To determine if mitochondria also contributed to the elevated ROS levels seen in DFs, the mitochondria-targeted superoxide-sensitive fluorophore MitoSOX Red (Molecular Probes) was used. For these studies, parallel measurements using 0.1 μM Mito-Tracker Green (MTG, Molecular Probes), a probe that selectively stains the mitochondria, were performed to assess total mitochondrial mass. The data derived from these studies demonstrate that mitochondrial superoxide generation when normalized to MTG fluorescence is higher in DFs relative to corresponding control values (FIG. 1D). This phenomenon was also observed in the presence of mitochondrial electron transport chain (mETC) inhibitors rotenone (complex I) and antimycin A (complex III) (FIG. 1D). However, the relative difference in ROS production between CFs and DFs is potentiated to a greater extent by antimycin A than by rotenone. Consistent with these data, it was also found that protein carbonyl levels, a measure of ROS-mediated protein oxidation, in the mitochondrial fraction are also elevated as a function of diabetes (nmol/ing protein, CFs, 1.32±0.15, DFs, 1.71±0.16, P≦0.05). Overall, the above data indicate that an upregulation in NADPH oxidase activity in connection with a defect in mETC contribute to the elevation in ROS levels during diabetes.
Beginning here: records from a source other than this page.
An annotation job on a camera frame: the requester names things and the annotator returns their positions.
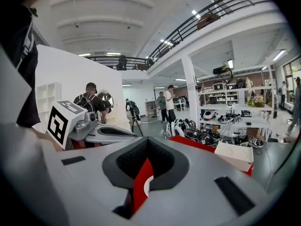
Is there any white shelving rack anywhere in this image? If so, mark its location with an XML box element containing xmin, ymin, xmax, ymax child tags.
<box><xmin>197</xmin><ymin>65</ymin><xmax>277</xmax><ymax>142</ymax></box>

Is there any white cardboard box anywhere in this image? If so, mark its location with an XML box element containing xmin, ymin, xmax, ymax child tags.
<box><xmin>214</xmin><ymin>141</ymin><xmax>254</xmax><ymax>172</ymax></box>

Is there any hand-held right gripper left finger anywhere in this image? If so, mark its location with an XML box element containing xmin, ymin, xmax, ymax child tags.
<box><xmin>4</xmin><ymin>126</ymin><xmax>149</xmax><ymax>226</ymax></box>

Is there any table with red tablecloth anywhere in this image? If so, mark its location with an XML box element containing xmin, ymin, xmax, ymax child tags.
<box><xmin>133</xmin><ymin>135</ymin><xmax>254</xmax><ymax>213</ymax></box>

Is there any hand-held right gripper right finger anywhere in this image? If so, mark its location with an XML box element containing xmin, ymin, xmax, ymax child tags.
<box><xmin>131</xmin><ymin>137</ymin><xmax>280</xmax><ymax>226</ymax></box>

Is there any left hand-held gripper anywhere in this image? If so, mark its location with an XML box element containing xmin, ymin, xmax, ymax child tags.
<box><xmin>46</xmin><ymin>99</ymin><xmax>142</xmax><ymax>150</ymax></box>

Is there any pale low cabinet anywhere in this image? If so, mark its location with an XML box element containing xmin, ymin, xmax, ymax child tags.
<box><xmin>145</xmin><ymin>100</ymin><xmax>159</xmax><ymax>118</ymax></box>

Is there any white cubby shelf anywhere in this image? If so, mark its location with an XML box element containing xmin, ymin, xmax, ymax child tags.
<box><xmin>36</xmin><ymin>82</ymin><xmax>62</xmax><ymax>127</ymax></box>

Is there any round mirror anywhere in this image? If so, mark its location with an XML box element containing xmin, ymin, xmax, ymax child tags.
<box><xmin>97</xmin><ymin>90</ymin><xmax>115</xmax><ymax>112</ymax></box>

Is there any pile of black-white backpack devices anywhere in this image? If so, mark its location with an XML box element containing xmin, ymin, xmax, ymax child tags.
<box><xmin>165</xmin><ymin>118</ymin><xmax>265</xmax><ymax>149</ymax></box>

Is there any white round plate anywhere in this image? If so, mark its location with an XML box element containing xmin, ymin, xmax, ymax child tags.
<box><xmin>143</xmin><ymin>175</ymin><xmax>155</xmax><ymax>197</ymax></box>

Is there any black tripod stand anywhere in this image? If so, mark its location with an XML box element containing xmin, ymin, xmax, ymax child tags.
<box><xmin>130</xmin><ymin>113</ymin><xmax>144</xmax><ymax>137</ymax></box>

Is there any person's left forearm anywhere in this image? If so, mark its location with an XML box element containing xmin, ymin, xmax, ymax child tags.
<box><xmin>30</xmin><ymin>127</ymin><xmax>64</xmax><ymax>153</ymax></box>

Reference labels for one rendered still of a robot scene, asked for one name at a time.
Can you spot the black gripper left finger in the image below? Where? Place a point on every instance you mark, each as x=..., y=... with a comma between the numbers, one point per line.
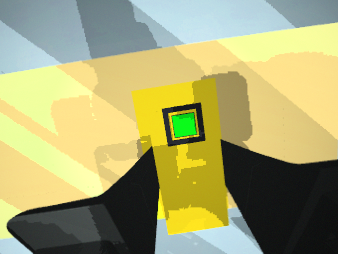
x=125, y=214

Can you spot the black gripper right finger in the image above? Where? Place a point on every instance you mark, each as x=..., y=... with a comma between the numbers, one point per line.
x=275, y=198

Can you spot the light orange rectangular panel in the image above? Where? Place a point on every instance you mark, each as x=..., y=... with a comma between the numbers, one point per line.
x=69, y=131

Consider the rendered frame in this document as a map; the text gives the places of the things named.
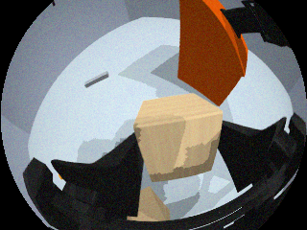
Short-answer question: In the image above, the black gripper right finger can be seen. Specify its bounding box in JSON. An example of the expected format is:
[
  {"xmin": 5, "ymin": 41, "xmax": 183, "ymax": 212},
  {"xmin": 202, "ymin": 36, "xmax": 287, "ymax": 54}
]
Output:
[{"xmin": 218, "ymin": 116, "xmax": 287, "ymax": 193}]

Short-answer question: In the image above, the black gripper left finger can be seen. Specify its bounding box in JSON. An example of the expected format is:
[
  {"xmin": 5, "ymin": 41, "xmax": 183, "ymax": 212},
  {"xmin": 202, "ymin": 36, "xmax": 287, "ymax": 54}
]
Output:
[{"xmin": 51, "ymin": 133, "xmax": 143, "ymax": 218}]

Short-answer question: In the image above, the grey flat bar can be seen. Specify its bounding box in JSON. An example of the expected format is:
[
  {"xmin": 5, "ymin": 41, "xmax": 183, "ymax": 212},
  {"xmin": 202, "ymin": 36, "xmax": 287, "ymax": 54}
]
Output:
[{"xmin": 84, "ymin": 72, "xmax": 108, "ymax": 88}]

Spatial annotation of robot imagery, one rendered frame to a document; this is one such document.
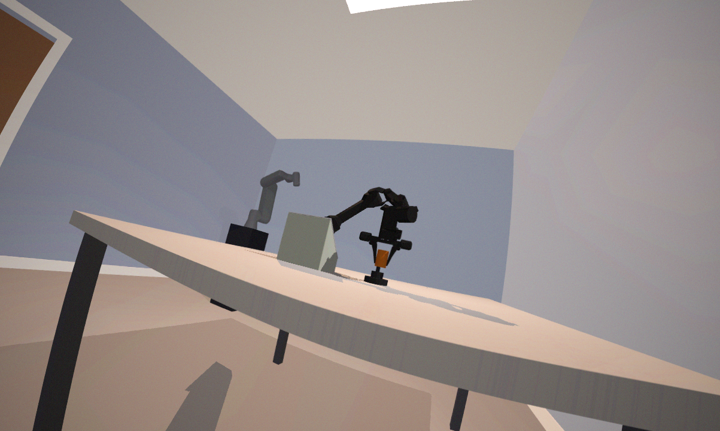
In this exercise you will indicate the orange knob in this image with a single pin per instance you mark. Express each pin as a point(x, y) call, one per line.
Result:
point(381, 259)
To monitor whether the diabetes-induced elevation in intracellular levels of ROS may reflect an increase in lipid peroxidation, a marker of accumulative oxidative stress (OS), the lipid peroxide formation of CFs and DFs at baseline and under stressed conditions was measured using the dye DPPP, which intercalates and reacts with lipid hydroperoxides. As shown in FIG. 1E, there was about a 37% enhancement in DPPP fluorescence in unstressed DFs when compared to corresponding controls. HP and t-BHP each elicited an enhancement in lipid peroxidation, which was markedly higher in diabetic than in control cells.

In view of the above data documenting an enhancement in the rate of lipid peroxidation in diabetic fibroblasts, the activity levels of key enzymes in PMRS, including coenzyme Q (CoQ) reductase, cytochrome b5 reductase and NQO1, were examined. The PMRS appears to protect against plasma membrane lipid peroxidation triggered by exogenous and endogenous OS. Consistent with the observed abnormalities in the plasma membrane lipid peroxidation during diabetes, it was also found that in this disease state the levels of PMRS-based enzymes, including CoQ-R, cytochrome b5-R and NQO1, are reduced by about 37%, 31% and 45%, respectively (FIG. 1F).

The reduced form of glutathione (GSH) represents a key component of the antioxidant defense mechanism, and this system was assessed in the cultured fibroblasts using the fluorescence probe MCB. GSH levels in DFs are reduced by about 40% compared to control counterparts (FIG. 1G). Moreover, it was also found that the sensitivity of this ROS scavenging system to various forms of OS, including HP and menadione is markedly enhanced in DFs (FIG. 1G).

To this end, the aforementioned data are consistent with the notion that an imbalance between oxidant-producing systems and antioxidant defense mechanisms appears to exist during diabetes. This phenomenon may trigger cell damage by oxidizing (as has been shown above) macromolecular structures (lipids, proteins and DNA) and modifying their functions, leading ultimately to cell death.

Example 2

Example 2 is a study of the effect of hydrogen peroxide (HP)-induced oxidative stress on cell death among control and diabetic fibroblasts. A wealth of evidence indicates that chronic oxidative stress, which the above examples clearly confirm exist in DFs, can alter the sensitivity and the mechanism by which a cell dies in response to various stressors. Accordingly, in this study, the effect of HP, the most common endogenous oxidant, on cell viability and caspase-3-like activities in CFs and DFs was evaluated.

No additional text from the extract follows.